→ TASK TO COMPLETE: Look at the data below and print exactly the lines from its first line through the line with "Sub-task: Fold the"; the pictures stay out of the copy.

##### DATA EXCERPT #####

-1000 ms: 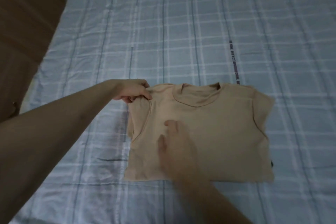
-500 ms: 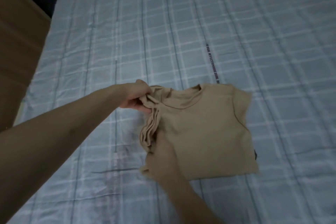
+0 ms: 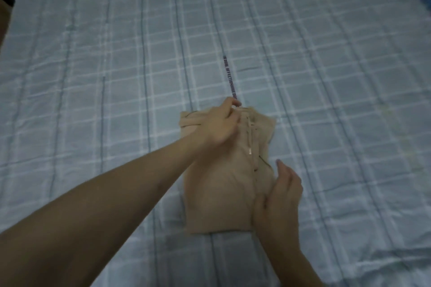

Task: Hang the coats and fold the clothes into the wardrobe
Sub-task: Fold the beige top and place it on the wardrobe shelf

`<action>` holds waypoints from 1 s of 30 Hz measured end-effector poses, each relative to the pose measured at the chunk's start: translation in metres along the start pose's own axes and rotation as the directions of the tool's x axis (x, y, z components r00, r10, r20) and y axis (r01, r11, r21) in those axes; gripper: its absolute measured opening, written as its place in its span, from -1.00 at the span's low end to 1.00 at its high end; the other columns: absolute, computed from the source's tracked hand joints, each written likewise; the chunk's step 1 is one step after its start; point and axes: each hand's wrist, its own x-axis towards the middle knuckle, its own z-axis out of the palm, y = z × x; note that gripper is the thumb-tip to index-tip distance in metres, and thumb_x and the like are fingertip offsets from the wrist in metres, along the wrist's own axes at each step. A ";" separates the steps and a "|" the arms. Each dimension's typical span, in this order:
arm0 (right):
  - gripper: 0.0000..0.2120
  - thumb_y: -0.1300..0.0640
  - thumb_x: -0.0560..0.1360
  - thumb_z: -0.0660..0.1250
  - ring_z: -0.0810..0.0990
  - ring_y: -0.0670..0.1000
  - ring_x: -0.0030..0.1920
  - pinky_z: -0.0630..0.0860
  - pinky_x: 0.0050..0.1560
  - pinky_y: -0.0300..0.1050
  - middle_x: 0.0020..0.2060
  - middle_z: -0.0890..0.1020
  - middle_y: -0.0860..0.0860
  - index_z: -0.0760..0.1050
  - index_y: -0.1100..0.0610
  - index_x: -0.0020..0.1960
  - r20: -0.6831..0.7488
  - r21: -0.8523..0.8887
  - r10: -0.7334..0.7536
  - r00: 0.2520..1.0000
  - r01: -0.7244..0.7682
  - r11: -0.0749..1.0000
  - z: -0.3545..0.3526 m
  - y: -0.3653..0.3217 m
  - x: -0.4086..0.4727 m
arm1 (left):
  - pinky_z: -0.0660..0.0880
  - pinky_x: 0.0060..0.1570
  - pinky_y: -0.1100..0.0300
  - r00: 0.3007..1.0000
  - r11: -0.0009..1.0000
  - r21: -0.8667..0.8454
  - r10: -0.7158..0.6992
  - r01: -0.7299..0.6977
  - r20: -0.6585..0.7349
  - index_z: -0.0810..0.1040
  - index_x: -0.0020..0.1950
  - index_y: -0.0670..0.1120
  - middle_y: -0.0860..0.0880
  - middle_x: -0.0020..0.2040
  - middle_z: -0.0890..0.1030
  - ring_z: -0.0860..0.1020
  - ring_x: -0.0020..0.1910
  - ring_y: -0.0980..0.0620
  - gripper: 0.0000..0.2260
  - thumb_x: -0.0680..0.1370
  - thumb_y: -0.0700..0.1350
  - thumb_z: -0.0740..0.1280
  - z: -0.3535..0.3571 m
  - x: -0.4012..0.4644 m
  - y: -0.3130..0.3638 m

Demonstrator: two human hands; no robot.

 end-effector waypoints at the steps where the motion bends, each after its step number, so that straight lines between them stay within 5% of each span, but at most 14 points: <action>1: -0.43 0.21 0.45 0.18 0.32 0.17 0.35 0.31 0.34 0.08 0.36 0.34 0.19 0.25 0.23 0.45 0.002 -0.061 -0.158 0.987 0.158 0.986 0.002 0.001 -0.002 | 0.48 0.14 -0.01 0.980 0.972 0.139 0.196 -0.190 -0.036 0.45 0.20 -0.06 -0.06 0.07 0.61 0.56 0.06 -0.04 -0.81 0.62 -0.14 0.14 0.000 -0.008 -0.008; 3: -0.48 0.04 0.52 0.15 0.34 0.17 0.40 0.34 0.35 0.12 0.42 0.34 0.20 0.29 0.20 0.44 0.166 -0.104 -0.433 0.886 0.452 0.886 0.010 0.005 -0.007 | 0.38 0.26 0.05 0.878 0.827 0.351 0.477 -0.439 -0.026 0.50 0.19 -0.12 -0.03 0.21 0.53 0.47 0.19 -0.01 -0.71 0.51 -0.21 0.14 -0.004 -0.023 -0.024; 5: -0.38 -0.09 0.44 0.26 0.31 0.16 0.45 0.34 0.34 0.21 0.46 0.32 0.15 0.32 0.10 0.44 0.408 -0.129 -0.558 0.723 0.650 0.749 0.022 0.019 -0.009 | 0.23 0.40 0.01 0.819 0.691 0.506 0.571 -0.517 0.056 0.49 0.28 -0.14 -0.05 0.39 0.43 0.38 0.37 -0.04 -0.59 0.45 -0.17 0.15 -0.012 -0.034 -0.042; 7: -0.20 -0.22 0.30 0.30 0.20 0.11 0.51 0.22 0.38 0.24 0.51 0.24 0.07 0.27 0.00 0.49 0.629 -0.164 -0.504 0.592 0.735 0.658 0.025 0.035 -0.003 | 0.11 0.47 -0.07 0.830 0.576 0.652 0.536 -0.494 0.155 0.45 0.39 -0.07 -0.05 0.51 0.31 0.26 0.49 -0.05 -0.56 0.52 -0.09 0.14 -0.017 -0.037 -0.070; 9: -0.06 -0.26 0.20 0.31 0.13 0.06 0.53 0.09 0.43 0.20 0.55 0.16 0.02 0.17 -0.05 0.53 0.753 -0.217 -0.382 0.536 0.750 0.624 0.021 0.047 0.008 | 0.01 0.51 -0.09 0.899 0.573 0.708 0.382 -0.412 0.214 0.30 0.52 0.06 0.03 0.59 0.12 0.07 0.56 0.01 -0.56 0.64 0.03 0.04 -0.016 -0.037 -0.096; 12: -0.08 -0.19 0.12 0.29 0.24 0.11 0.50 0.04 0.43 0.24 0.52 0.24 0.08 0.31 0.01 0.48 0.778 -0.271 -0.273 0.565 0.695 0.666 0.022 0.040 0.005 | -0.18 0.53 -0.04 0.947 0.674 0.673 0.141 -0.304 0.288 0.01 0.57 0.21 0.18 0.55 -0.14 -0.14 0.57 0.07 -0.54 0.65 0.13 -0.08 -0.014 -0.028 -0.109; 14: -0.21 -0.19 0.13 0.22 0.44 0.23 0.36 0.05 0.39 0.29 0.37 0.46 0.20 0.54 0.17 0.28 0.702 -0.379 -0.256 0.665 0.652 0.657 0.032 0.020 -0.006 | -0.20 0.52 -0.06 0.925 0.675 0.655 0.116 -0.340 0.361 0.03 0.57 0.19 0.13 0.58 -0.12 -0.13 0.58 0.02 -0.46 0.56 0.15 -0.13 -0.023 -0.021 -0.102; 16: -0.37 -0.15 0.28 0.16 0.54 0.29 0.22 0.20 0.32 0.28 0.22 0.56 0.27 0.60 0.23 0.15 0.589 -0.481 -0.226 0.776 0.562 0.673 0.036 -0.015 -0.009 | -0.14 0.52 -0.09 0.866 0.544 0.677 0.255 -0.496 0.430 0.17 0.57 0.11 0.00 0.61 0.02 -0.02 0.58 -0.06 -0.41 0.52 0.12 -0.02 -0.040 -0.020 -0.098; 19: -0.63 0.02 0.49 0.25 0.50 0.21 0.17 0.45 0.13 0.14 0.18 0.53 0.18 0.48 0.15 0.24 0.482 -0.448 -0.258 0.838 0.488 0.749 0.052 -0.058 -0.004 | 0.23 0.38 -0.12 0.775 0.264 0.742 0.374 -0.616 0.510 0.38 0.43 0.01 -0.04 0.46 0.34 0.33 0.41 -0.13 -0.50 0.48 0.00 0.24 -0.056 -0.029 -0.101; 22: -0.42 -0.20 0.49 0.22 0.50 0.17 0.12 0.46 0.04 0.09 0.18 0.47 0.17 0.31 0.17 0.34 0.460 -0.441 -0.041 0.887 0.268 0.856 0.074 -0.080 -0.005 | 0.39 0.16 -0.03 0.724 0.242 0.702 0.424 -0.669 0.544 0.49 0.27 -0.04 -0.01 0.20 0.51 0.46 0.12 -0.07 -0.68 0.56 -0.09 0.11 -0.057 -0.038 -0.103; 25: -0.21 -0.39 0.37 0.28 0.40 0.15 0.13 0.45 0.00 0.04 0.20 0.35 0.15 0.18 0.16 0.31 0.494 -0.530 0.200 0.846 0.111 0.841 0.096 -0.069 -0.006 | 0.24 0.38 -0.02 0.734 0.189 0.731 0.387 -0.656 0.558 0.42 0.39 0.00 -0.04 0.35 0.45 0.43 0.29 -0.10 -0.58 0.53 -0.14 0.13 -0.061 -0.032 -0.108; 30: -0.21 -0.34 0.28 0.41 0.37 0.13 0.05 0.42 -0.14 -0.03 0.10 0.32 0.13 0.19 0.16 0.21 0.434 -0.568 0.215 0.875 0.081 0.819 0.113 -0.066 -0.003 | 0.30 0.38 -0.18 0.746 0.130 0.750 0.307 -0.648 0.591 0.28 0.48 0.03 -0.09 0.44 0.38 0.34 0.44 -0.18 -0.38 0.45 -0.22 0.36 -0.062 -0.025 -0.111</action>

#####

→ TASK ANSWER:
-1000 ms: 
-500 ms: 
+0 ms: 

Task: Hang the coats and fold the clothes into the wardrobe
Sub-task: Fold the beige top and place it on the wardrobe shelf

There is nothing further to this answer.